The situation is intractable because Israel is the US’s nuclear tarbaby (in the original meaning of the word, “a difficult problem which is only aggravated by attempts to solve it”). One of the few truths that Mittwit spoke during his campaign is the truth that every US president since Carter has had to contend with: We have to keep kicking that can down the road because the US, by supporting Israel, tacitly supports Israel’s abhorrent treatment of the Palestinians and raises the ire of much of the world — but ending that support is beginning World War Three. Israel is tanked up on weapons, including not just nukes but also chemical and biological, some originating in the US and the rest being products of their home grown defense industry. They’d be attacked, they’d use those weapons, and things would quickly escalate. No other nation or group of nations dares to intervene while Israel commands US support and there is real risk of igniting World War Three that way.
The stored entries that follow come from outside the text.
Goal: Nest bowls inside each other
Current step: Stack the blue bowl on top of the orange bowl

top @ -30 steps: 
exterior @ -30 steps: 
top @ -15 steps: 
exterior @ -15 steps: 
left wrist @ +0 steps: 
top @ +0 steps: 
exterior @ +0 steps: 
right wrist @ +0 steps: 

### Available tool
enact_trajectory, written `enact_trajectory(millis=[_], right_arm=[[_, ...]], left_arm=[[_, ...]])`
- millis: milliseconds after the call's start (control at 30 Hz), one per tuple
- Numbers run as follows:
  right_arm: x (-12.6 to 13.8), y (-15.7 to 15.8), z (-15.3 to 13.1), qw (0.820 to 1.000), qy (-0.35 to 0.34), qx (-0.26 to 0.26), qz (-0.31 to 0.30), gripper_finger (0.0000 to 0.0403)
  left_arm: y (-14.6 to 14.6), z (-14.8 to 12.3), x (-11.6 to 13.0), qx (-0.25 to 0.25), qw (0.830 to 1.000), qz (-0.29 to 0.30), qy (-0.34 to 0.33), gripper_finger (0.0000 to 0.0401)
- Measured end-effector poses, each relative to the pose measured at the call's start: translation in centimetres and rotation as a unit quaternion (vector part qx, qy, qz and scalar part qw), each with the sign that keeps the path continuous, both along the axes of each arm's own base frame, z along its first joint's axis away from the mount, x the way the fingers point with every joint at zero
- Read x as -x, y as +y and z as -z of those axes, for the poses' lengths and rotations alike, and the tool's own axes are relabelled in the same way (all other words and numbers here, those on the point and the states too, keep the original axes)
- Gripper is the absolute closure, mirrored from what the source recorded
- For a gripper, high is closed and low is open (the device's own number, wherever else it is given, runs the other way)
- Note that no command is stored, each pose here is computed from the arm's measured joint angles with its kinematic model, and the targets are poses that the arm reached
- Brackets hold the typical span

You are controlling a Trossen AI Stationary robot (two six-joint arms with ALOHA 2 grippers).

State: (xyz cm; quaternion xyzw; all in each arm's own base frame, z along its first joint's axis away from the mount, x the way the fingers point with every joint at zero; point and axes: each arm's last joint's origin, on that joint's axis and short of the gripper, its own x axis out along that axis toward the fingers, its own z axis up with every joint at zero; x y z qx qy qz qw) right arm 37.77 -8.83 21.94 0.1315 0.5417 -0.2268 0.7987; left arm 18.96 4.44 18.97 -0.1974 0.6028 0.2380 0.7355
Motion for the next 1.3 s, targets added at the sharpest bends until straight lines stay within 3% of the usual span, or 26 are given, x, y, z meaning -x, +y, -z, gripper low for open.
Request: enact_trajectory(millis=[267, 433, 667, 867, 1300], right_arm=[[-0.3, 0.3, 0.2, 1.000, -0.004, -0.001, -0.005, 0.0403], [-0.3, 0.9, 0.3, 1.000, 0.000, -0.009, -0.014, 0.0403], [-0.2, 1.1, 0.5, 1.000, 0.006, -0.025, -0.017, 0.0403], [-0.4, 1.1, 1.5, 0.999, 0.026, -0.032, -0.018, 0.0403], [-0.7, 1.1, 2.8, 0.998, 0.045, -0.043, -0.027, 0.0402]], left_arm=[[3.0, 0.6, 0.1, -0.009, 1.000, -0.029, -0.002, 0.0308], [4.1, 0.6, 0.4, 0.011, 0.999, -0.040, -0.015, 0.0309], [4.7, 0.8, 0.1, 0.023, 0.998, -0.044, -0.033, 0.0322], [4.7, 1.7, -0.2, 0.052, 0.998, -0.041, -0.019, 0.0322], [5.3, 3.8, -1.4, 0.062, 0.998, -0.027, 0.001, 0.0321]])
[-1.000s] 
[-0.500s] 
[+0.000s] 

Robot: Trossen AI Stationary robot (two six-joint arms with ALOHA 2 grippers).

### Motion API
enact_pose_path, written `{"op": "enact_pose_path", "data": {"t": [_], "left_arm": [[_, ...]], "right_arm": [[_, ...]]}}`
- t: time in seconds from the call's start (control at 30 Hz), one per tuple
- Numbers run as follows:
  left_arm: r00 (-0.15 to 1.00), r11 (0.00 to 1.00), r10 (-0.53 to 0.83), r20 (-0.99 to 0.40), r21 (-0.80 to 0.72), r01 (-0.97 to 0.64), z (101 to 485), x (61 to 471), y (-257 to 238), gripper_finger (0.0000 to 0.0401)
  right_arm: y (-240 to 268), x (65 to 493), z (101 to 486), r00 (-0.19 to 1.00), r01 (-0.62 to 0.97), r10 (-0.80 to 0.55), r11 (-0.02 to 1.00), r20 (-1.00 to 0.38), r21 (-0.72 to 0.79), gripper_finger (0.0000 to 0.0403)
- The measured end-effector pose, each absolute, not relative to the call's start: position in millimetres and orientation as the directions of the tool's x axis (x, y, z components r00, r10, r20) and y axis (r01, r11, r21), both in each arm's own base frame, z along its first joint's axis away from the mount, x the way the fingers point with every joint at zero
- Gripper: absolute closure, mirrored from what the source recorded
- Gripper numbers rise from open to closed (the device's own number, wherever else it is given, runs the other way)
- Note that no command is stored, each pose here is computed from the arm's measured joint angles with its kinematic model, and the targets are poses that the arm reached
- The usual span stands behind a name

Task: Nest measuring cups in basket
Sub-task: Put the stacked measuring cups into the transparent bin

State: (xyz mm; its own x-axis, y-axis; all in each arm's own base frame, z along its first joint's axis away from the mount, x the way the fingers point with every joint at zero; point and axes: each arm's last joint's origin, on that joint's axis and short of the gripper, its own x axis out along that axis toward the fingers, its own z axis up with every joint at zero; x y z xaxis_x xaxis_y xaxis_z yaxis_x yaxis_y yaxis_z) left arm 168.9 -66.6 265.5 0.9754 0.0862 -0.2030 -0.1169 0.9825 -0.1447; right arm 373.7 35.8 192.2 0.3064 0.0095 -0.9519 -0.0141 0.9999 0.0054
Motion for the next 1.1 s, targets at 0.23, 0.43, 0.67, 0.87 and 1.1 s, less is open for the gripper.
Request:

Israel is caught in the middle, too. If they were to call a truce and say that yes, indeed, the Palestinians have a right to be here, hundreds of thousands or millions of Palestinians living as (now) permanent refugees in surrounding countries would seek repatriation — and not a one bringing a job with him. The Israelis who’ve been conditioned since birth to hate Palestinians would resent hell out of that, and civil war would be inevitable. The “Jewish State” would cease to exist.
Petropolitics at its finest, eh? The US and UK needed a cornerstone in the oil rich Middle East, they created it, and here we very predictably are chained to it. It might sink us yet.
@HappierHeathen - The Philistines had disappeared from history by the time the Romans got there and so are only a part of the genes of todays Palestians, who like everybody else, are a mixture of many groups.
@galadrial : You imply that it was Islam’s fault that intermarriage stopped. In fact, if any group did no intermarry it was the Jews.
The situation today is a complex one of colonisation and reaction against it.
If I was a Palestinian, I would fight those who imprison my people and stole their land.
If I was an Israeli, I woulod fight the Palestinians as long as they do not turn away from those who want to drive the Israelis into the sea.
As an Englishman, I let the natives bang their drums and take tea and tiffin on the verandah
I just read http://maniacsicko.xanga.com/769763637/with-god-on-our-side/ post and is in awe. As you say, it is true, if you take one side, the other would say, you are Anti-Semite or Anti-Palestine.
However you look at it, the history behind this is useless. We are living now in the 21st century. So I cannot understand why, people cannot come together and be united. I see this as a part of this love for war mongering. During the elections, my blood curdled when I hear about war with the middle east being mentioned all the time by the Republicans.
it seems to be one of those feuds between neighbors that has lost sight of the original reason for the feud, and continues merely because of the ill-feelings toward one another.